Oooh, such a pretty stack of books, don't you think? My most recent Persephone Biannually just came in the mail in the last week or so and it was a nice reminder that I really need to pick up a Persephone Book soon. Maybe sooner rather than later now, as you can see.
It's been a while since I've read one of their books and every year I say I am going to read more. I had a good look at the book blurbs which are included in the Biannually and realized how many new books have come out since my last purchase. I had forgotten that my public library ordered in the whole backlist a few years back and wondered if they were continuing to order in each new seasons releases and was so pleased to discover that indeed they are. So, yes, I went a little crazy requesting the newer titles (and I still have a few more that are in transit to my branch that should be arriving in the next day or so). I know I will not read them all (not all right now that is), but I thought how nice it would be so take a really good look at them before choosing one to read (and it is time really for me to order one, too, so I stay on their mailing list).
A few other books came home with me as well. So, from top to bottom here are the library books that have my attention at the moment.
Death of a Red Heroine by Qiu Xiaolong -- I came across this book on one of Book Riot's abundant book lists, in particular a list about mystery novels from around the world. It piqued my curiosity, a detective novel set in 1990 Shanghai, and as luck would have it it was on the library's shelves. NPR said "it does what detective fiction can do best: It captures the details, the grit of everyday life . . . a matchless pearl." Sold!
The Godwits Fly by Robin Hyde -- "A semi-autobiographical novel spanning the years 1910–28, The Godwits Fly is in some senses a bildungsroman: the story of Eliza Hannay growing up in a suburb of Wellington."
Long Live Great Bardfield: The Autobiography of Tirzah Garwood -- "Time and the honesty of Tirzah’s words have made this an immensely important document and it is a valuable primary record of a woman who was at the centre of an important group of artists, and who was herself a very good artist in her own right."
Every Good Deed and Other Stories by Dorothy Whipple -- Ten stories--this is the companion book to a previous story collection published by Persephone Books. Maybe this will help jump start my short story reading.
The Happy Tree by Rosalind Murray -- "This 1926 novel begins with the death of a young man during the war, flashes back to his happy childhood shared with the young woman who is the narrator, and then describes how the war – inevitably – took them unawares, destroyed their happiness and has left her, the young woman, emotionally maimed." Sounds a bit dire, doesn't it, but apparently it doesn't read that way.

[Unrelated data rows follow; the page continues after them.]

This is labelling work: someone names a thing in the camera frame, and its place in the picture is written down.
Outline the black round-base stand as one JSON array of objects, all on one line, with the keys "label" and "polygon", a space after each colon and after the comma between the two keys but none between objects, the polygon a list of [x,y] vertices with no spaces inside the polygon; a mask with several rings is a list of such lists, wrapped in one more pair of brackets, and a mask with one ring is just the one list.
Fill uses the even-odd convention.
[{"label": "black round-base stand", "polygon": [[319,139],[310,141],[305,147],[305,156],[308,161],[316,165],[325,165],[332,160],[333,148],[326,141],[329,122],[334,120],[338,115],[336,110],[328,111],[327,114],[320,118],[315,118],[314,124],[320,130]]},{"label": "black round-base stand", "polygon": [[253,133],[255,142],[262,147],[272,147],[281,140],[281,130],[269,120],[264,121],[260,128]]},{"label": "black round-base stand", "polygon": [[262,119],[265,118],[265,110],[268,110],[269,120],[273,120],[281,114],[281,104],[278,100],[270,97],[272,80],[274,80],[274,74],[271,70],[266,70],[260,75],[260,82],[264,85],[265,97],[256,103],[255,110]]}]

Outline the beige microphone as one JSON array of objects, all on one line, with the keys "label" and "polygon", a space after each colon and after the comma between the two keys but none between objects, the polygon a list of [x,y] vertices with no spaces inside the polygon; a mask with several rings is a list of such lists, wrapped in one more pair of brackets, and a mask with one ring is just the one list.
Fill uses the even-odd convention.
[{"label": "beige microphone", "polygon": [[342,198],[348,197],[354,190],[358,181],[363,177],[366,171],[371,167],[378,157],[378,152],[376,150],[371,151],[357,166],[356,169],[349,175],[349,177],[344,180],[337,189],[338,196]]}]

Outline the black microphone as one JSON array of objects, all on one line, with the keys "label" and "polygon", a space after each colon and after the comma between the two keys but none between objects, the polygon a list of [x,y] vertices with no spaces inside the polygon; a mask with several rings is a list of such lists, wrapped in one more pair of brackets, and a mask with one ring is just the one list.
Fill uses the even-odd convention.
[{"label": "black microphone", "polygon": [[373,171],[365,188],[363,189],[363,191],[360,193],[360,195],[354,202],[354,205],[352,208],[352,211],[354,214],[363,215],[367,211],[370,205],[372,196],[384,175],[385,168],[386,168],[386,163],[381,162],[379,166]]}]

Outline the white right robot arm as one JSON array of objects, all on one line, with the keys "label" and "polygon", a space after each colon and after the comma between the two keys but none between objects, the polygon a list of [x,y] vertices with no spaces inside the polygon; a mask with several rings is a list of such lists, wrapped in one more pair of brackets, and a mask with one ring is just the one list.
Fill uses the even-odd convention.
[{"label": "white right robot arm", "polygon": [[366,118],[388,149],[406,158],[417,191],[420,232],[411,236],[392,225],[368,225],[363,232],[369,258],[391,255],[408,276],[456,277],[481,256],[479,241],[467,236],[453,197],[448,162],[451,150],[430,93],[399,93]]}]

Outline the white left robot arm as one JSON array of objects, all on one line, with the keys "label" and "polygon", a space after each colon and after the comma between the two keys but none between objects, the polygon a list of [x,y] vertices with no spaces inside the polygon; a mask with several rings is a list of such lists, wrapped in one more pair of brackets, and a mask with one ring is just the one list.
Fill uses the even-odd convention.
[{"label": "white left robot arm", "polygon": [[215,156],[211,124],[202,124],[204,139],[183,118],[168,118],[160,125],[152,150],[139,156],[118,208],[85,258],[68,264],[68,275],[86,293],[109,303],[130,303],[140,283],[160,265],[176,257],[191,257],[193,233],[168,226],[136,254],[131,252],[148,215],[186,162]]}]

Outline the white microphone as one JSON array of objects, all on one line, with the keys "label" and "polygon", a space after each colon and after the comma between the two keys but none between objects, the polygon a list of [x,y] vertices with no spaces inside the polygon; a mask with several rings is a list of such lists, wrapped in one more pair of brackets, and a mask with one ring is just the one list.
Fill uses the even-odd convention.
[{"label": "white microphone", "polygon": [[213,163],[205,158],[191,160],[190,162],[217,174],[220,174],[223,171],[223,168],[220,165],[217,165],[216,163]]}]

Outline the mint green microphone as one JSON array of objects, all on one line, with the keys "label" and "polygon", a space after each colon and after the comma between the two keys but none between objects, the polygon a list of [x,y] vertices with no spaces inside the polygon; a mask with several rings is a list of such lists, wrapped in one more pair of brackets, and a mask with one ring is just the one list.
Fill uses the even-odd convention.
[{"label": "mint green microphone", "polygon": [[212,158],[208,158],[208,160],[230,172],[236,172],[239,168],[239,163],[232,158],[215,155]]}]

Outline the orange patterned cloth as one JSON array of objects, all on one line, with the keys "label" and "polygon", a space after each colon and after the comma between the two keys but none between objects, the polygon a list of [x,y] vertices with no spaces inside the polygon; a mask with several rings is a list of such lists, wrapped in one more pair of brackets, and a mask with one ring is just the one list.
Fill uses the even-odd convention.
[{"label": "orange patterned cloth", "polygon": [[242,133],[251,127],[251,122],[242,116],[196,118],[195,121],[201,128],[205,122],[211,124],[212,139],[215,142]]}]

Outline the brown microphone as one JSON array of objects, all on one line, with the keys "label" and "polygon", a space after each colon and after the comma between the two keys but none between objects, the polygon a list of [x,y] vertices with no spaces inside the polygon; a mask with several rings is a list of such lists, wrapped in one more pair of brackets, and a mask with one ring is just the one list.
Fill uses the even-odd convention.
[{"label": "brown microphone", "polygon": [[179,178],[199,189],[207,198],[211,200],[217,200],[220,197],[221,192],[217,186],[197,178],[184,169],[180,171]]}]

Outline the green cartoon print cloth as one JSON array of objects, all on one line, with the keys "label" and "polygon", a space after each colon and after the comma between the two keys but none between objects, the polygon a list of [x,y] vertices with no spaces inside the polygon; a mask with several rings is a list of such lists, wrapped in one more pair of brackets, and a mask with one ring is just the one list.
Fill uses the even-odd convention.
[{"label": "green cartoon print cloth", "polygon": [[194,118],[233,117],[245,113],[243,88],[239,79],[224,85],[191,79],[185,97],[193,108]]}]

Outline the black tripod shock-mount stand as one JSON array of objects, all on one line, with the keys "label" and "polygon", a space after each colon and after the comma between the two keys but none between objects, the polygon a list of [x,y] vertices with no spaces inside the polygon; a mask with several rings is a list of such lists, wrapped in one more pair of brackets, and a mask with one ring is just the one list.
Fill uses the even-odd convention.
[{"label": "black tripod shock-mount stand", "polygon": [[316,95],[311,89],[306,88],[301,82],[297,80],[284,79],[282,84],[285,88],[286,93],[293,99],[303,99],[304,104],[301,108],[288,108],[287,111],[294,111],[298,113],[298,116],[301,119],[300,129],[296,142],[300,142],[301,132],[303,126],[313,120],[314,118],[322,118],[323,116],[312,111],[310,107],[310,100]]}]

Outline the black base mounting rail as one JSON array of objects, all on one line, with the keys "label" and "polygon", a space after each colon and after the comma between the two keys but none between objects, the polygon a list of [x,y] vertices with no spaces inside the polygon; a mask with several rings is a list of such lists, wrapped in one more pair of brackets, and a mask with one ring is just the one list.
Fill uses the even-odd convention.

In This Grave Hour by Jacqueline Winspear -- I had an egalley copy of this which I didn't finish before it expired. I have been in line for a library copy for so long I think I might have to just start from the beginning again. It's 1939 so we're just at the start of WWII. Maisie's newest case (and we're getting back to Maisie as an investigator rather than a spy for which I am actually rather grateful) is "to find the killer of a man who escaped occupied Belgium as a boy, some twenty-three years earlier during the Great War." I recall that I was enjoying this one very much before I was interrupted.
Cairo: A Graphic Novel by G. Willow Wilson -- I don't recall where I came across this one, but I like the sound of it: "a stolen hookah, a spiritual underworld, and a genie on the run change the lives of five strangers forever on the streets of the Middle East's largest metropolis." I have also gotten away from my graphic novel reading and hope this will also start (re-start anyway) the reading trend. It is all illustrated in B&W and sepia tones, so I am very curious if it will really grab me.
And as always I have a healthy stack of in progress reads that I will tell you about soon and am thinking about my "summer reading" (because you know I love a good plan and a good book lists to go along with it), especially since today it is topping out at 90F. I knew we would go straight from winter to summer.